## Assignment
Omit every picture. Return all other data as it stands.

## Recorded information

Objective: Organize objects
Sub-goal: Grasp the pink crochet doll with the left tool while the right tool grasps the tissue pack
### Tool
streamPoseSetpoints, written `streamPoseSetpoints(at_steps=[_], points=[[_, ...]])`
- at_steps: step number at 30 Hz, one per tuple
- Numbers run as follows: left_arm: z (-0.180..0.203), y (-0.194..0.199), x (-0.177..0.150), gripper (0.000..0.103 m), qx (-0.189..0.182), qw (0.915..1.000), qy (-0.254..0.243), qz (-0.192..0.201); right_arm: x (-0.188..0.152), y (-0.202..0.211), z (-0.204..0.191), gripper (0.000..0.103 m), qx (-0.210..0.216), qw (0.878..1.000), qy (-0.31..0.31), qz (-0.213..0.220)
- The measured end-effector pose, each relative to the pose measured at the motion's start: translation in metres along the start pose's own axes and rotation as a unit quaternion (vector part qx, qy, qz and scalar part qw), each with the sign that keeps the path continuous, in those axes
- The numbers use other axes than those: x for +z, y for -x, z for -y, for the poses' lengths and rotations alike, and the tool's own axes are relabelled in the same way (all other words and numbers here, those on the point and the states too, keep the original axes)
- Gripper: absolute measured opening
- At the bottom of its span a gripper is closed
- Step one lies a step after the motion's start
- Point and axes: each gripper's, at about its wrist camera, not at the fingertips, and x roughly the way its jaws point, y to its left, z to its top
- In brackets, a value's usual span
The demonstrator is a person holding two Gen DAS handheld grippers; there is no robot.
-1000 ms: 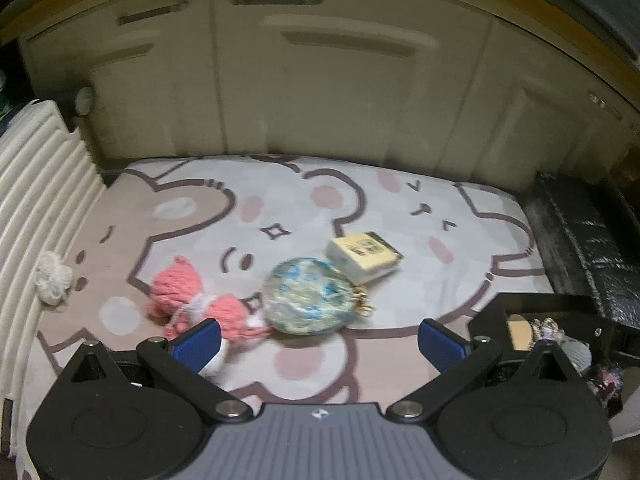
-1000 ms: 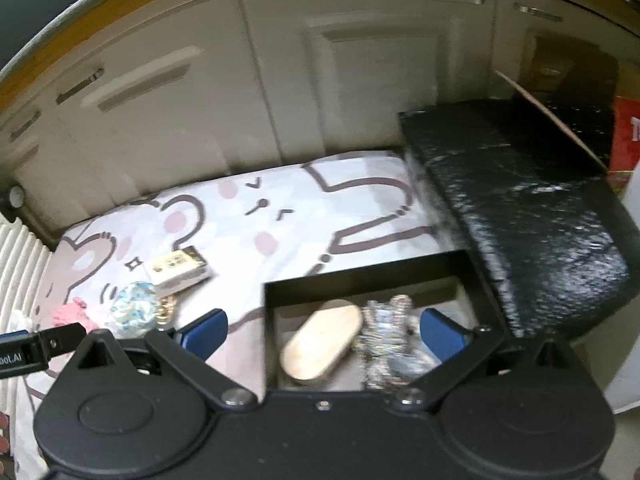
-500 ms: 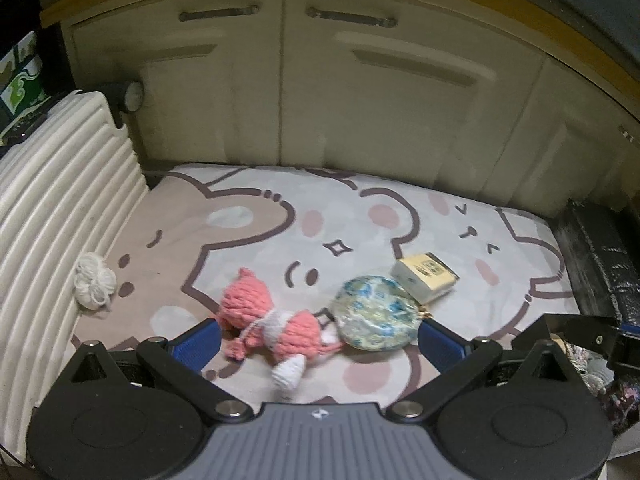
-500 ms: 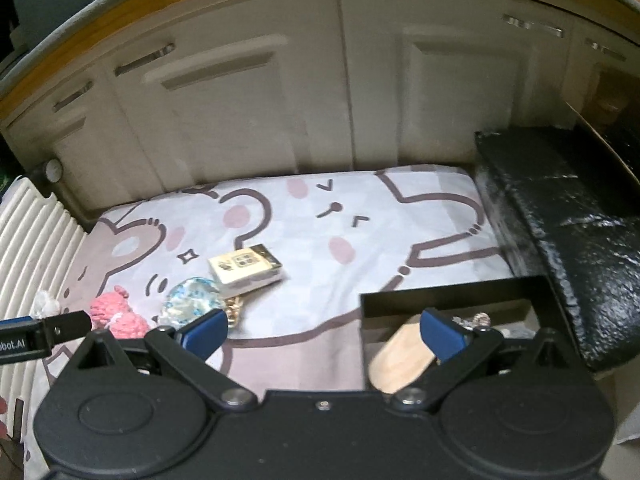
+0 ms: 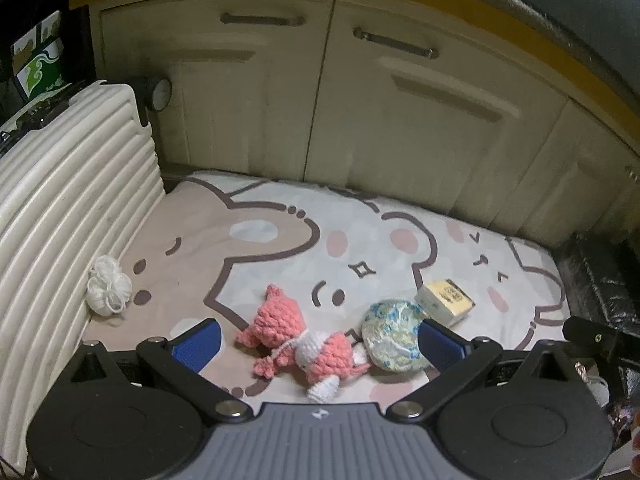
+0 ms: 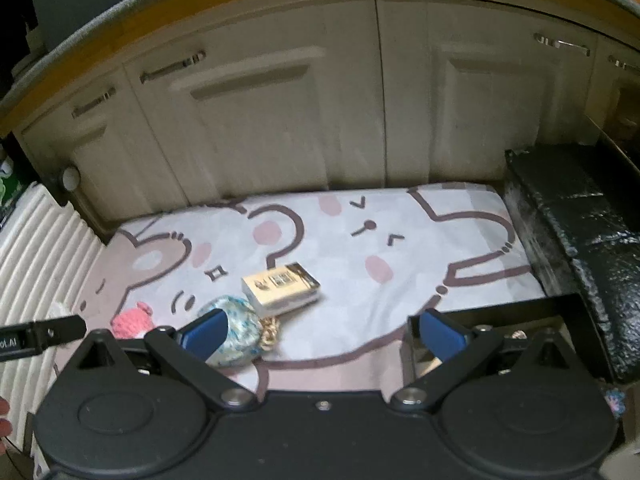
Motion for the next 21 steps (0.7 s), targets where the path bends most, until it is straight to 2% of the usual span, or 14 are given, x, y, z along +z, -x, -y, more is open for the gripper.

## Task result
Objective: Organize objects
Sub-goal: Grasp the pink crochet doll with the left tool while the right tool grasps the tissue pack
### Tool
streamPoseSetpoints, written `streamPoseSetpoints(at_steps=[_], points=[[_, ...]])`
- at_steps: step number at 30 Hz, one per tuple
- Numbers run as follows: left_arm: z (-0.180..0.203), y (-0.194..0.199), x (-0.177..0.150), gripper (0.000..0.103 m), qx (-0.189..0.182), qw (0.915..1.000), qy (-0.254..0.243), qz (-0.192..0.201); right_arm: x (-0.188..0.152), y (-0.202..0.211), z (-0.204..0.191), gripper (0.000..0.103 m), qx (-0.210..0.216), qw (0.878..1.000), qy (-0.31..0.31), qz (-0.213..0.220)
- The measured end-effector pose, each relative to the pose measured at the motion's start: translation in metres along the start pose's own axes and rotation as a unit quaternion (vector part qx, qy, qz and scalar part qw), each with the sign that keeps the path continuous, in those axes
- The numbers use other axes than those: x for +z, y for -x, z for -y, for the poses' lengths and rotations alike, and the tool's own axes are relabelled in the same way (all other words and numbers here, those on the point and the states too, keep the original axes)
- Gripper: absolute measured opening
- At the bottom of its span a gripper is closed
- Step one lies a step after the motion's start
- Point and axes: each gripper's, at about its wrist camera, not at the fingertips, and x roughly the way its jaws point, y to its left, z to its top
- In brackets, a value's usual span
The demonstrator is a person holding two Gen DAS handheld grippers; there is no robot.
-1000 ms: 
-1000 ms: 
-500 ms: 
-500 ms: 
+0 ms: 
+0 ms: 
Motion for the next 21 steps (0.7 s), targets where the path bends most, until it is straight to 2% of the usual span, or 14 are given, x, y, z along +z, -x, -y, more is open for the gripper.

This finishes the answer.